From Mikhail Bulgakov’s Morphine
18th May
It’s a stuffy night. There’s going to be a storm. The black belly in the distance beyond the forest is growing and swelling. And there it is, a pale and alarming flash. The storm’s coming.
There’s a book in front of my eyes, and it says in it, regarding abstinence from morphine:
…great anxiety, a state of disquiet and depression, irritability, deterioration of the memory, sometimes hallucinations and, to a limited extent, blackouts…
I haven’t experienced hallucinations, but regarding the remainder I can say: oh, what tame, banal words, words that say nothing! “A state of depression”!…
No, having fallen sick with this dreadful illness, I warn doctors to be more compassionate towards their patients. It’s not “a state of depression,” but a slow death that takes hold of a morphine addict, as soon as you deprive him of morphine for an hour or two. The air is insubstantial, it can’t be swallowed … there isn’t a cell in the body that doesn’t thirst … For what? That can be neither defined nor explained. It short, the man is gone. He’s switched off. It’s a corpse that moves, yearns, suffers. He wants nothing, thinks about nothing but morphine. Morphine!

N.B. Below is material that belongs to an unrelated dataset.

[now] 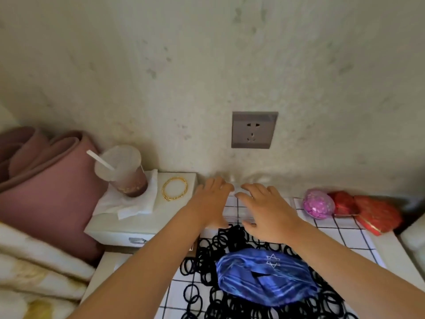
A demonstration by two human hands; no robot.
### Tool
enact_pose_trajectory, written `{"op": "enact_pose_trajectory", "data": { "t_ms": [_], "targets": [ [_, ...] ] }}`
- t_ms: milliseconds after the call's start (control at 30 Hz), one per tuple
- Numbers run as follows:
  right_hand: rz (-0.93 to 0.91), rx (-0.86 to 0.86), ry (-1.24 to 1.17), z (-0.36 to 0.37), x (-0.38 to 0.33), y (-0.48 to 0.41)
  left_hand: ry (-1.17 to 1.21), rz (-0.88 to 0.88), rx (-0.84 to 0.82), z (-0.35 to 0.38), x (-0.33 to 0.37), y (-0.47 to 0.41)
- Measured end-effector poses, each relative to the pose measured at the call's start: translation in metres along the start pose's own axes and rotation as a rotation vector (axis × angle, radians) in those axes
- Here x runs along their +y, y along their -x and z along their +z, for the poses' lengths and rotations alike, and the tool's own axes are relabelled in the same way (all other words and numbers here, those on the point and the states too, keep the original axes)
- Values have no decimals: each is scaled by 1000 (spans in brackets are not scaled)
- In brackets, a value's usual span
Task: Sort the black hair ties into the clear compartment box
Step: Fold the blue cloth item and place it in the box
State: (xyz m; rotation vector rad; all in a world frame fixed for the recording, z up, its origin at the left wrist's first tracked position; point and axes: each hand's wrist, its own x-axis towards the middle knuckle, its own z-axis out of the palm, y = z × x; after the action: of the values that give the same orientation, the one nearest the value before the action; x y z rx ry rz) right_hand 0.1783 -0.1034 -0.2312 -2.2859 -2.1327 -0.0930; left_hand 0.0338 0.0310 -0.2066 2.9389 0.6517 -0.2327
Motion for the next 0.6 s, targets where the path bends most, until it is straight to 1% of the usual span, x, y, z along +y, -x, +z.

Death from thirst is a heavenly , blissful one in comparison with the thirst for morphine. This is probably the way someone buried alive tries to catch the last, insignificant little air bubbles in the coffin and tears the skin on his chest with his nails. This is the way a heretic at the stake groans and stirs when the first tongues of flame lick at his feet …
Death – a dry, slow death …
That’s what lies beneath those professorial words “a state of depression”.